- [Your goal]:
Reproduce, exactly, the lines of the material below from the line containing "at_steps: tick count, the" through the line containing "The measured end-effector", with both end lines included and nothing else.

(Data begins)

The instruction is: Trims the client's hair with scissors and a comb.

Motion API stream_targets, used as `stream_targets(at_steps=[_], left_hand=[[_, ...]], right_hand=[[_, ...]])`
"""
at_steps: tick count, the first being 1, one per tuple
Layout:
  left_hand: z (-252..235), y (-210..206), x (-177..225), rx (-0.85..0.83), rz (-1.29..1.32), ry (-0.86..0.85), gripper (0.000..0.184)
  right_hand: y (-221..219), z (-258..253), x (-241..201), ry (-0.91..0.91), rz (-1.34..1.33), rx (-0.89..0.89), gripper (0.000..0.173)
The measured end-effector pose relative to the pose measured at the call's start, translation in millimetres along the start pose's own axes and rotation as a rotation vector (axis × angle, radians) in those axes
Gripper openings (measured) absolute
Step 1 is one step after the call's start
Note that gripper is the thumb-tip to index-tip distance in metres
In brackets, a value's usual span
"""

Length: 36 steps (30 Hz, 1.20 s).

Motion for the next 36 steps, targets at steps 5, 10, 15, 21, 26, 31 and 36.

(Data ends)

- [Expected answer]:
at_steps: tick count, the first being 1, one per tuple
Layout:
  left_hand: z (-252..235), y (-210..206), x (-177..225), rx (-0.85..0.83), rz (-1.29..1.32), ry (-0.86..0.85), gripper (0.000..0.184)
  right_hand: y (-221..219), z (-258..253), x (-241..201), ry (-0.91..0.91), rz (-1.34..1.33), rx (-0.89..0.89), gripper (0.000..0.173)
The measured end-effector pose relative to the pose measured at the call's start, translation in millimetres along the start pose's own axes and rotation as a rotation vector (axis × angle, radians) in those axes

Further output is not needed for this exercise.